In posts from recent weeks, I wrote about how the Senate underrepresents citizens from populous states and minorities. However, the Senate has also consistently underrepresented Democratic voters for the past 30 years. Over the past three decades, the Senate has favored the Republican Party. Since 1980, there have been 17 sessions of Congress. Democrats have held the majority in the Senate 9 out of 17 sessions, or 52.9% of the time. However, the population represented by Democratic Senators has been greater than the population represented by the Republicans 15 out of 17 sessions, or 88.2% of the time. Democrats have been underrepresented in the Senate by between 5 – 18.5% every year since 1980. If the Senate were apportioned based on population, Democrats would have held the majority in many more sessions of Congress, which has a multitude of policy implications in areas including environmental regulation, health care, and assistance for the poor. Below are several figures that depict this state of affairs.
The above figure shows the percentage of the Senate that is controlled by each party. The dashed lines show the percentage of the population that each party represents. For instance, each Senator from California represents approximately 18.5 million people, while each Senator from Wyoming represents 270,000 people. The figure shows that the Republican Party is consistently overrepresented in the Senate, while the Democratic Party is underrepresented.
This figure shows the Senators that each state has elected since 1980. Blue areas represent Democrats and Independents, and red areas represent Republicans. The data for this plot came from this website.
The above figure shows the percentage increase or decrease in representation relative to population that each party receives because each state gets an equal number of Senators. These lines were created by subtracting the dashed lines from the solid lines in the first figure. In 1994, there were an unusually high number of Democratic Senators in populous states.

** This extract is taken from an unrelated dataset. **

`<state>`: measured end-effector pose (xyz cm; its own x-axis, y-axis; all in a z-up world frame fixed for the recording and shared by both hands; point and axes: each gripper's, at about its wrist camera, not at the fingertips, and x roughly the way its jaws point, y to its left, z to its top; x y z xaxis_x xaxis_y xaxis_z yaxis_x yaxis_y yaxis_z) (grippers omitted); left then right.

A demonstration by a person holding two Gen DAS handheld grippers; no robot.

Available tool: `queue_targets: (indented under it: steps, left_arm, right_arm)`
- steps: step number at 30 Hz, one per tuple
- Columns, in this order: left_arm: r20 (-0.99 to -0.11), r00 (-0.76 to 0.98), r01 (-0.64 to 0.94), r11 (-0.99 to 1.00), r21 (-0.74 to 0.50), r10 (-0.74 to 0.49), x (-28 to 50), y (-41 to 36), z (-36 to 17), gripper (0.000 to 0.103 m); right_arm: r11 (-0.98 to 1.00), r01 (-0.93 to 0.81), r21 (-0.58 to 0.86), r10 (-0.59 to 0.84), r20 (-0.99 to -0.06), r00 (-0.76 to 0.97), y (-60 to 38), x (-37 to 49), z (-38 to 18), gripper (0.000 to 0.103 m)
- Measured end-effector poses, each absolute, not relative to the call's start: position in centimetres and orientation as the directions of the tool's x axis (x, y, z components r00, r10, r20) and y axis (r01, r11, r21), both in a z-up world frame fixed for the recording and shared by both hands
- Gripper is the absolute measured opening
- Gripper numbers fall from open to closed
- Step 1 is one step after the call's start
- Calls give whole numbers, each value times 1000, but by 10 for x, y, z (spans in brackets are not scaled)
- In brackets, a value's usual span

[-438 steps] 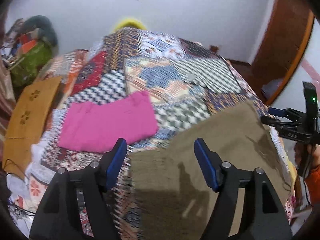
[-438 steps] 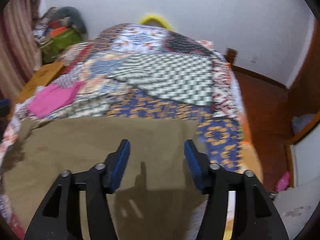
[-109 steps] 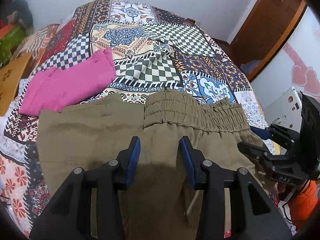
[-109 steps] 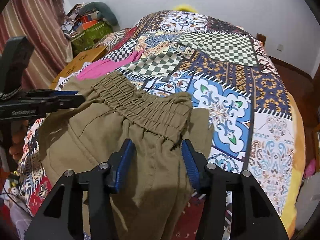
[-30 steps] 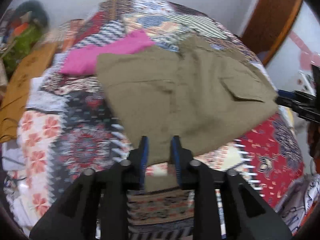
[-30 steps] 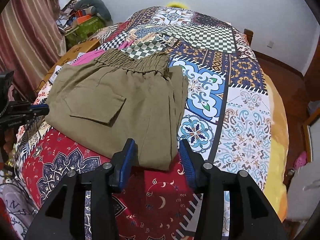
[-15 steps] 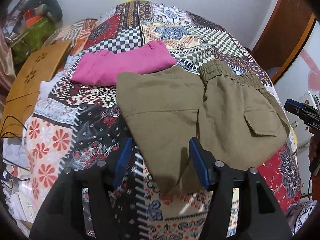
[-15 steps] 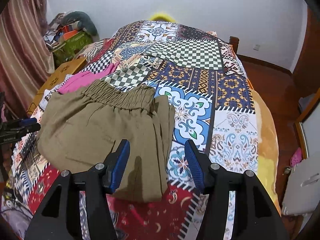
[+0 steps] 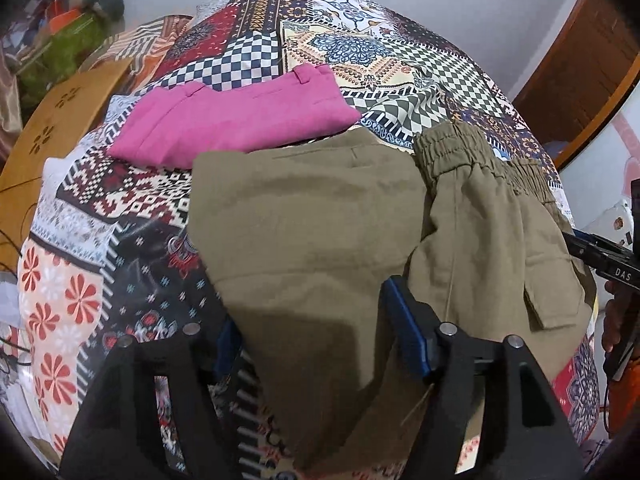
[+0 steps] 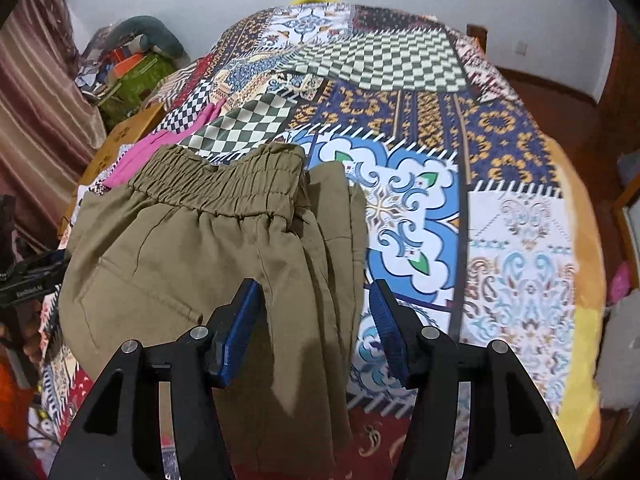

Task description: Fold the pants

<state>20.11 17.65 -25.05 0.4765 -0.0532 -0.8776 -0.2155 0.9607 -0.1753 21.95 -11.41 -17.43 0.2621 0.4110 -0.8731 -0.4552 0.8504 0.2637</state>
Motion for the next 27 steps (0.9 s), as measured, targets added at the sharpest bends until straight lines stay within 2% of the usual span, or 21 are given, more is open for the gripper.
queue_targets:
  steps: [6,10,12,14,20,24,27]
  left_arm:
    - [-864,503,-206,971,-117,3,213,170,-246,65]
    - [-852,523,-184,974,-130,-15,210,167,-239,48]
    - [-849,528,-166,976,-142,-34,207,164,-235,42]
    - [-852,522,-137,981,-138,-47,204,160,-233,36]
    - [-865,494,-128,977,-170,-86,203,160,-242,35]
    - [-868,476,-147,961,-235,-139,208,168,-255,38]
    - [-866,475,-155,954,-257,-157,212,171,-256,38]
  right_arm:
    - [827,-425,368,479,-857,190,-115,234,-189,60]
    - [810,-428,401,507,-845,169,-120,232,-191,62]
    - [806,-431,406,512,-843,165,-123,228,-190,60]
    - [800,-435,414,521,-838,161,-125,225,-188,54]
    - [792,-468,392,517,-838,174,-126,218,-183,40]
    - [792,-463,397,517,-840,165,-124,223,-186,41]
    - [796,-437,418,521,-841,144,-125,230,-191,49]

This figure shows the total misrepresentation in the Senate, which is the sum of the differences in population and senate representation for both major parties. For example, in 2002, the Democrats only held the Senate Majority with one Senator, giving them a 1% advantage in the Senate. However, Democratic Senators represented 15.8% more of the population than Republican Senators, which means that in 2002, the Senate misrepresented the population by -14.8%.

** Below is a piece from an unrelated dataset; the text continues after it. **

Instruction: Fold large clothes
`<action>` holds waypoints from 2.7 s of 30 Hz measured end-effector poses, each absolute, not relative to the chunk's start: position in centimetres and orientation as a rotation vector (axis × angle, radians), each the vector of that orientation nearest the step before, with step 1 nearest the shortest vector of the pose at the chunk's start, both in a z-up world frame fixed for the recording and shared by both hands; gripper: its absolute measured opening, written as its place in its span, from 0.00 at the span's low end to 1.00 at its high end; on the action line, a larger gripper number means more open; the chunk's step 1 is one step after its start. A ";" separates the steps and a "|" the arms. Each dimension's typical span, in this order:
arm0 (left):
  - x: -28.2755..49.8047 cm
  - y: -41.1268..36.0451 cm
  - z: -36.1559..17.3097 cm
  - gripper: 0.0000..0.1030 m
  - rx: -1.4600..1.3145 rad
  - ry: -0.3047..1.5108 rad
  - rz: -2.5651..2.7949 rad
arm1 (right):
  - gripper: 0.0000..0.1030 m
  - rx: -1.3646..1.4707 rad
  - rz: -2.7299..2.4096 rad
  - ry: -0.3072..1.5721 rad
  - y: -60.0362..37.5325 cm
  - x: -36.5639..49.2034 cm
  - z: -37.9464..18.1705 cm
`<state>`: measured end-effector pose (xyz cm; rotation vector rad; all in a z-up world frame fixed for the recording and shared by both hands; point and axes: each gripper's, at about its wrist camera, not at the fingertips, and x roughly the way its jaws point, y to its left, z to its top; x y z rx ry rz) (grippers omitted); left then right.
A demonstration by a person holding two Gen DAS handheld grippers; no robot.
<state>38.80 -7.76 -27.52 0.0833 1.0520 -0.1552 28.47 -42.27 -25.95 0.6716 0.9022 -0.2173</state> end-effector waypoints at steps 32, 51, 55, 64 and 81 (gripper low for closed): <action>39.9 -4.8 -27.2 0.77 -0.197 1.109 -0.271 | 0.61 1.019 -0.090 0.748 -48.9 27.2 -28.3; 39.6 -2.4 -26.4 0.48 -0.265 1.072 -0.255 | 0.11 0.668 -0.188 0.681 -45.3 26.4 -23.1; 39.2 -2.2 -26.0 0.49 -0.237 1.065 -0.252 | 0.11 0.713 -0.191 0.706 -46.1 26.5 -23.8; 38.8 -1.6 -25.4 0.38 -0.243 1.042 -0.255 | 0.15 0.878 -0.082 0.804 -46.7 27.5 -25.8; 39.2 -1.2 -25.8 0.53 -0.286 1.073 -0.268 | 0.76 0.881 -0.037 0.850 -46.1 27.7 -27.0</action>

The last two figures show the advantage in seats and in population that each party had in the Senate for each session since 1980. Although the Senate majority has been held in almost equal amounts of time by both parties in the past 30 years, the population voting for Democratic Senators has outnumbered the population which voted for Republican Senators in all but two sessions of Congress.
The figures presented in this post show yet another glaring flaw in the Senate, and consequently, in our entire political system. The Senate is forming a barrier to social progress by underrepresenting voters in our most populous states, which are often the most diverse, cosmopolitan, technically advanced and socially sophisticated in the country. California has a population of more than 37 million people, which is greater than the population of the 21 least populous states of 35 million. The top five most populous states are California, Texas, New York, Florida, and Illinois, which collectively have a population that is larger than the 36 least populous states, 113 million vs. 111 million, respectively. Over the past 30 years, California has voted for Democratic Senators 80% of the time, and the top 5 most populous states have voted for Democratic Senators 63% of the time. This Senate is clearly not representing the population well and should be reworked.